The problem: You want to understand how well an LLM's tokenizer handles your target language before investing in fine-tuning.

The insight: Compare tokenization stats: tokens per word (fertility), unknown token rate, and compare against a language-specific Wikilangs tokenizer as baseline.

from transformers import AutoTokenizer
from wikilangs import tokenizer as wikilangs_tokenizer

def analyze_tokenizer_efficiency(text, hf_tokenizer, wl_tokenizer, lang_name):
    """Compare HuggingFace tokenizer vs Wikilangs tokenizer efficiency."""

    words = text.split()

    # HuggingFace tokenizer
    hf_tokens = hf_tokenizer.tokenize(text)
    hf_ids = hf_tokenizer.encode(text)

    # Wikilangs tokenizer
    wl_tokens = wl_tokenizer.tokenize(text)
    wl_ids = wl_tokenizer.encode(text)

    print(f"=== Tokenizer Analysis for {lang_name} ===")
    print(f"Text: '{text[:60]}...'")
    print(f"Word count: {len(words)}")
    print()
    print("HuggingFace Tokenizer:")
    print(f"  Tokens: {len(hf_tokens)}")
    print(f"  Fertility (tokens/word): {len(hf_tokens)/len(words):.2f}")
    print(f"  Sample: {hf_tokens[:10]}")
    print()
    print("Wikilangs Tokenizer:")
    print(f"  Tokens: {len(wl_tokens)}")
    print(f"  Fertility (tokens/word): {len(wl_tokens)/len(words):.2f}")
    print(f"  Sample: {wl_tokens[:10]}")
    print()

    efficiency_gain = (len(hf_tokens) - len(wl_tokens)) / len(hf_tokens) * 100
    print(f"Potential efficiency gain: {efficiency_gain:.1f}% fewer tokens")

    return {
        'hf_fertility': len(hf_tokens) / len(words),
        'wl_fertility': len(wl_tokens) / len(words),
        'efficiency_gain_pct': efficiency_gain
    }

# Example: Compare for Arabic text
llm_tokenizer = AutoTokenizer.from_pretrained("meta-llama/Llama-2-7b-hf")
arabic_tokenizer = wikilangs_tokenizer(date='latest', lang='ar', vocab_size=32000)
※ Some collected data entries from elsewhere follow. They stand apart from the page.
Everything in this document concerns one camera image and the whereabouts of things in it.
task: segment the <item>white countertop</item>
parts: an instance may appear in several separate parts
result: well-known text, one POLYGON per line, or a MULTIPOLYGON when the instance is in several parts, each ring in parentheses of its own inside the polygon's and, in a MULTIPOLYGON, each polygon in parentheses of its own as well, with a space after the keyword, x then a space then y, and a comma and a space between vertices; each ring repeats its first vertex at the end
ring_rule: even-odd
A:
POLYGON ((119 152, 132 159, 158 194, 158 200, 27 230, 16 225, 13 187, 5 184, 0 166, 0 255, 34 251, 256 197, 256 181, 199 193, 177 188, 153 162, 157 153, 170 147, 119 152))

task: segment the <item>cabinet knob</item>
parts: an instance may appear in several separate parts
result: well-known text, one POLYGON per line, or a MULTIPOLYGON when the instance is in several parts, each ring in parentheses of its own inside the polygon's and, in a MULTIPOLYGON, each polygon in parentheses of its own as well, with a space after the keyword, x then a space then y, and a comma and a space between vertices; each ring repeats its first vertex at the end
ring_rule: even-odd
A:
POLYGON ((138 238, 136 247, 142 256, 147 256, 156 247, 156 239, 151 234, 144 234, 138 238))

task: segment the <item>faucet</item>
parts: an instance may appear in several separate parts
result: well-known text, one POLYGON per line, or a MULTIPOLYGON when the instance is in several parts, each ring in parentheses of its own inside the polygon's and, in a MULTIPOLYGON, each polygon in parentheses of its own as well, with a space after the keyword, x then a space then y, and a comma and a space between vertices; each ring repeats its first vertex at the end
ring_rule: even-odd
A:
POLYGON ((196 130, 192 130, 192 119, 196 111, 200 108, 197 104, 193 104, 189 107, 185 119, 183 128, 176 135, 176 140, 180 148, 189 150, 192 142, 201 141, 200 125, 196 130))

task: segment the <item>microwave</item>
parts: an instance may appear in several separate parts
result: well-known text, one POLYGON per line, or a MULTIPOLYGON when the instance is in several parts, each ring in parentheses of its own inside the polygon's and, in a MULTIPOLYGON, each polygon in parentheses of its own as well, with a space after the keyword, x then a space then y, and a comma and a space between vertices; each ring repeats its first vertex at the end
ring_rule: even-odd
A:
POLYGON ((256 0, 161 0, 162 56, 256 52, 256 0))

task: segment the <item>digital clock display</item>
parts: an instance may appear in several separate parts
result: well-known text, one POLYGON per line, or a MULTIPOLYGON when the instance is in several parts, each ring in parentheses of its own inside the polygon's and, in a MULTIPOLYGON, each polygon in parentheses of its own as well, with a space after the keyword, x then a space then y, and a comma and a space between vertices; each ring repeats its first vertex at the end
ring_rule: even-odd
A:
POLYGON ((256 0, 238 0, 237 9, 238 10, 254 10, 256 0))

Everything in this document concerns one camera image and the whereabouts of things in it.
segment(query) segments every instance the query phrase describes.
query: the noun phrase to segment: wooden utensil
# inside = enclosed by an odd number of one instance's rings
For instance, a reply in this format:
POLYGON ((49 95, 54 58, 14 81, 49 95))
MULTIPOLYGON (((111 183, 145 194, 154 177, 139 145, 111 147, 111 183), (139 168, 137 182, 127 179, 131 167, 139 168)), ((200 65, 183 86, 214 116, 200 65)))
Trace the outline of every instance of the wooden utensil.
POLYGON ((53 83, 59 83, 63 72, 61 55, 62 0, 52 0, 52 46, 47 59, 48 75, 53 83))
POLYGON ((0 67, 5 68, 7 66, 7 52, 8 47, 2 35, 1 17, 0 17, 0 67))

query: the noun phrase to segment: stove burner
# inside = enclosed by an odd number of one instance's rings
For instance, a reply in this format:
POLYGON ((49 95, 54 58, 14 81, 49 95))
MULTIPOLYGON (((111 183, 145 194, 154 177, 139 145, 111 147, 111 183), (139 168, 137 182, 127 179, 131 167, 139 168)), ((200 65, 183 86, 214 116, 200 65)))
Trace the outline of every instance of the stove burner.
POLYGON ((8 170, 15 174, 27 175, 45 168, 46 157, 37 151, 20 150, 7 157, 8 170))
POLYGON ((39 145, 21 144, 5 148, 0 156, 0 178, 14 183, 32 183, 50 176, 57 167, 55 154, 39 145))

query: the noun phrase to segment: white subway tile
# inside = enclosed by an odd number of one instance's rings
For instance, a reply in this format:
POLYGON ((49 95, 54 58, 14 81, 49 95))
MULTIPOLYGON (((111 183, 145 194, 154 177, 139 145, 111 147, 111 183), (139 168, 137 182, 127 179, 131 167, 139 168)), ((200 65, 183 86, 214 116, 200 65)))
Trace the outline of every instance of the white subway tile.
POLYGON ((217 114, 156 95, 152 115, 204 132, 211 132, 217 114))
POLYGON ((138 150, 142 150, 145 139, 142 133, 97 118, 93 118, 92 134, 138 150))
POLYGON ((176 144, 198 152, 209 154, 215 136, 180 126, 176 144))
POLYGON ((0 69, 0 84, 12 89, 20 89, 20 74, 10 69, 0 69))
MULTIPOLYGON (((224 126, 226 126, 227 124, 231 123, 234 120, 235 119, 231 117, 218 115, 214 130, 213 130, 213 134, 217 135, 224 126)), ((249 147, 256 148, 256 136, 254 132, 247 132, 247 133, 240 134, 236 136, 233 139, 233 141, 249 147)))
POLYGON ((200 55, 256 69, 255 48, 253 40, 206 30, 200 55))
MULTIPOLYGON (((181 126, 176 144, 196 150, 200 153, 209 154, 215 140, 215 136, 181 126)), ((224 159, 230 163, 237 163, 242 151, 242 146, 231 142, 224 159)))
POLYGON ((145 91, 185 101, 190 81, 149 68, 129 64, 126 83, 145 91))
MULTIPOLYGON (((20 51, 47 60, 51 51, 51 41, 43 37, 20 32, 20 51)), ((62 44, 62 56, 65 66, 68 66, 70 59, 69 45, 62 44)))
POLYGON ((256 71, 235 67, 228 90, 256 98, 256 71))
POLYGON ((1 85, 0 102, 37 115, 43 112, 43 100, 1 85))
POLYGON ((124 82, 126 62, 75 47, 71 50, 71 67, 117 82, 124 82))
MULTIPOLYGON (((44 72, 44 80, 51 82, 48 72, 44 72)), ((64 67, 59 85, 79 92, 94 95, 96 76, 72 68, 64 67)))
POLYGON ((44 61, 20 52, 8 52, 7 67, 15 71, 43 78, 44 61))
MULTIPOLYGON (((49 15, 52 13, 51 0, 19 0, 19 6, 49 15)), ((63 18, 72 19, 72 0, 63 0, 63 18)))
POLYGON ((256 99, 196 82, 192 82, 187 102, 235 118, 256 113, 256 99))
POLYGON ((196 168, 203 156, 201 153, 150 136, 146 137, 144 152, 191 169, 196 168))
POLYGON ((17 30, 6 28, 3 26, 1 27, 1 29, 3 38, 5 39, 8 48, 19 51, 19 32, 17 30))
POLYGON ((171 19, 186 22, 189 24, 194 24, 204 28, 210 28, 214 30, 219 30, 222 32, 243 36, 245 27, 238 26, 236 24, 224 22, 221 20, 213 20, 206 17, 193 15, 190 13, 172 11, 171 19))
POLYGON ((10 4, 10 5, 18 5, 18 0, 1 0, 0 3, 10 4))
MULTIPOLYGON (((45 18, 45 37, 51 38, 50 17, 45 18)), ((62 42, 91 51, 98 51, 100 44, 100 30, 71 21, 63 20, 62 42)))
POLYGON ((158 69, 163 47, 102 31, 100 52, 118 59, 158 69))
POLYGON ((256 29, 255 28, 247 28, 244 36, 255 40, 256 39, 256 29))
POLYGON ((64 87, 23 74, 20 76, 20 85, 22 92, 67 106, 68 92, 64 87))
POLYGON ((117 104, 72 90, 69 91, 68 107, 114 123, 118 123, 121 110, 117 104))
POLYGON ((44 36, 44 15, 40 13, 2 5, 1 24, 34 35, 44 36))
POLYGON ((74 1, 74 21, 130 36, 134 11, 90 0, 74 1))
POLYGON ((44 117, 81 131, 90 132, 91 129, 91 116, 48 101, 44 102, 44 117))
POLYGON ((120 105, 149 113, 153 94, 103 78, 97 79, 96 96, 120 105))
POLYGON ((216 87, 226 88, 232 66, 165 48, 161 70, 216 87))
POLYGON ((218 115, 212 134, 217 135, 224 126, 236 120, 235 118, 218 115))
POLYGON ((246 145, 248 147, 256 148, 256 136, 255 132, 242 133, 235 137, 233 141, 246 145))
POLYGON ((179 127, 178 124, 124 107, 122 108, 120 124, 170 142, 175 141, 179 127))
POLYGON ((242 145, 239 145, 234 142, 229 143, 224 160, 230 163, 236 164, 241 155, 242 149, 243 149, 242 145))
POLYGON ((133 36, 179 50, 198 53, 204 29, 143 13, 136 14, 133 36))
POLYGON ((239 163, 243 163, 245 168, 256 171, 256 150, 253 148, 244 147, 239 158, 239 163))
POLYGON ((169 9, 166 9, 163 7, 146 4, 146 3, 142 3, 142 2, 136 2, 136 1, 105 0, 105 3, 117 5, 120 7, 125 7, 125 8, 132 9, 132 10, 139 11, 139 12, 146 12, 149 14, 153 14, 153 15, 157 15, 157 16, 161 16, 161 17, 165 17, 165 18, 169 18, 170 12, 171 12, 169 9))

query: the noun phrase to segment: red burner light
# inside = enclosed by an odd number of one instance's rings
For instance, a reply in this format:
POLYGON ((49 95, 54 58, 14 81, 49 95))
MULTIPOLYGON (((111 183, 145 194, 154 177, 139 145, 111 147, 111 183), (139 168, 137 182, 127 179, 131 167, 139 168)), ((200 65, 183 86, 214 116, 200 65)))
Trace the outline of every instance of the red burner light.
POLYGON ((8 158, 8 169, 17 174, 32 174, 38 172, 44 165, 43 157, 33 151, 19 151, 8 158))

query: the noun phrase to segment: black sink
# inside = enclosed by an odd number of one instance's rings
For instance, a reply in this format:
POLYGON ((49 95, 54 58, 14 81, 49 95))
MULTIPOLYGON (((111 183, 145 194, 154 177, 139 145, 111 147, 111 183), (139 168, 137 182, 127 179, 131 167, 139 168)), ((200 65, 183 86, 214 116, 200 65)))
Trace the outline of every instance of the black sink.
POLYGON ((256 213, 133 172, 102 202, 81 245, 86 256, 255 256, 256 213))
arabic_text = "الذكاء الاصطناعي يغير العالم بطرق لم نتخيلها من قبل"

analyze_tokenizer_efficiency(
    arabic_text,
    llm_tokenizer,
    arabic_tokenizer,
    "Arabic"
)

Interpreting Results

  • Fertility < 1.5: Excellent - tokenizer handles language well
  • Fertility 1.5-2.5: Acceptable - some room for improvement
  • Fertility > 2.5: Poor - consider adding language vocabulary
  • High efficiency gain (>30%) strongly suggests vocabulary extension will help

More Recipe Ideas

Here are additional applications you can build with Wikilangs models. Each combines the basic building blocks in creative ways.

Named Entity Recognition

Use vocabulary frequency to identify likely proper nouns—rare words with capital letters are often names.
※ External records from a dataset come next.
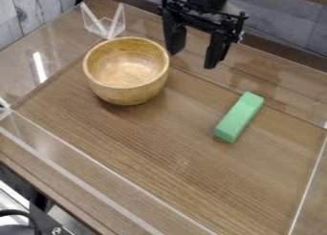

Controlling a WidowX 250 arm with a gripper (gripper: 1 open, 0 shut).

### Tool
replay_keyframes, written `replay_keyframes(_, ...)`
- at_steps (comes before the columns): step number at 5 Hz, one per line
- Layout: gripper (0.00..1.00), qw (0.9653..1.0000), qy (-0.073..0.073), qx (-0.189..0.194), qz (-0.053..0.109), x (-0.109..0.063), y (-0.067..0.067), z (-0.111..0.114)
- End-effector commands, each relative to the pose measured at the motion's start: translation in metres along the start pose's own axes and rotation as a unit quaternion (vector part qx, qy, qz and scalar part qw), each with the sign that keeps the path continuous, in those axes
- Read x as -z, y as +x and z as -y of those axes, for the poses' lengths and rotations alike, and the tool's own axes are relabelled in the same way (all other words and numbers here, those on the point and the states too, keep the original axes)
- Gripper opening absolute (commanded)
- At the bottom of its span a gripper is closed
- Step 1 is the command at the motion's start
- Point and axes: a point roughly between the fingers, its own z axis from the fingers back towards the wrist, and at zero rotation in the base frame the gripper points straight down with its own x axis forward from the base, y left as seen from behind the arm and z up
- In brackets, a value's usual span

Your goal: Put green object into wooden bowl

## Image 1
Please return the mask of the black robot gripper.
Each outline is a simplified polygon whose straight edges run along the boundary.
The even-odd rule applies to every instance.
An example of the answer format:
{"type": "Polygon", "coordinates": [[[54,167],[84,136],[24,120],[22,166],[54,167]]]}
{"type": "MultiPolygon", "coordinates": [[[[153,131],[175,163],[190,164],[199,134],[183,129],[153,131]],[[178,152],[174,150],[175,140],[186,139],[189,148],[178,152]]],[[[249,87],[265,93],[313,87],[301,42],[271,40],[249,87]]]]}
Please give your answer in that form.
{"type": "Polygon", "coordinates": [[[177,55],[186,47],[187,26],[211,32],[205,68],[214,69],[225,60],[230,40],[241,41],[249,19],[245,10],[229,0],[162,0],[163,36],[166,48],[177,55]]]}

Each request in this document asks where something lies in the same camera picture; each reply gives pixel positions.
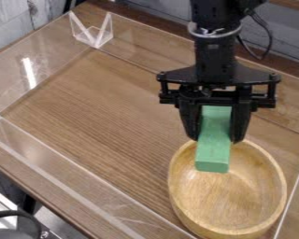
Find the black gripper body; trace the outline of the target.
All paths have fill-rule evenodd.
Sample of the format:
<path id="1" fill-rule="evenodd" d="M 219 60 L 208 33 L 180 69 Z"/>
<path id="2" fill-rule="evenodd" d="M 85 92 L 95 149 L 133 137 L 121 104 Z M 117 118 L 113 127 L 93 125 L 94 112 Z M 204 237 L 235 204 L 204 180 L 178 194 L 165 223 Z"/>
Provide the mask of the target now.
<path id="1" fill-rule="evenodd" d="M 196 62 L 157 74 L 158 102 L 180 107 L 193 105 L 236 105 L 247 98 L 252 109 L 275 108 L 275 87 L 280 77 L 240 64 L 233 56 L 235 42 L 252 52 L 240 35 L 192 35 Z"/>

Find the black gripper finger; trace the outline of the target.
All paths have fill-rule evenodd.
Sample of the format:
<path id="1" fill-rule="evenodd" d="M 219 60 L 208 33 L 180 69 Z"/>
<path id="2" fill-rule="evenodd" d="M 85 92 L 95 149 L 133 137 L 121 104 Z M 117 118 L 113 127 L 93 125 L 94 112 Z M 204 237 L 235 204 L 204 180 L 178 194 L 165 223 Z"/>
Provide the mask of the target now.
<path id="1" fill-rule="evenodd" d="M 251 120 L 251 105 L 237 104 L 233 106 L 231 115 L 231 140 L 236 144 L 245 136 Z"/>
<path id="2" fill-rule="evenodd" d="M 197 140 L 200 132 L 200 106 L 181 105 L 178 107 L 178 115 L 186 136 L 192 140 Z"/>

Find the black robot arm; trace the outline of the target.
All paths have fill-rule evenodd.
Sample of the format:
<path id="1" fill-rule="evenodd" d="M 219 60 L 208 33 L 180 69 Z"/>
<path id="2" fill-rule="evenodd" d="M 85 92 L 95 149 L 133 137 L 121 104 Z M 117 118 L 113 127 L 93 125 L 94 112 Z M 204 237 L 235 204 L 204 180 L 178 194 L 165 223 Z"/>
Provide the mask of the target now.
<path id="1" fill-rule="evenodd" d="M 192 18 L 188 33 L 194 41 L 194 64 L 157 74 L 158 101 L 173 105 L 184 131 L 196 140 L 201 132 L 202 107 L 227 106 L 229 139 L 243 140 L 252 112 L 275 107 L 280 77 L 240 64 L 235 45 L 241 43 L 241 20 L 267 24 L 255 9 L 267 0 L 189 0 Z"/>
Sentiment Lexicon Building

Bootstrap sentiment dictionaries using seed words and embedding similarity to find positive/negative terms.

Topic Modeling

Cluster documents using sentence embeddings to discover themes in a corpus.

Grammar Checking

Score sentence variants with n-grams to detect awkward phrasing and suggest corrections.

Plagiarism Detection

Compare n-gram patterns and sentence embeddings across documents to find suspicious similarity.

Language Learning Tools

Build vocabulary trainers that introduce words by frequency rank—common words first.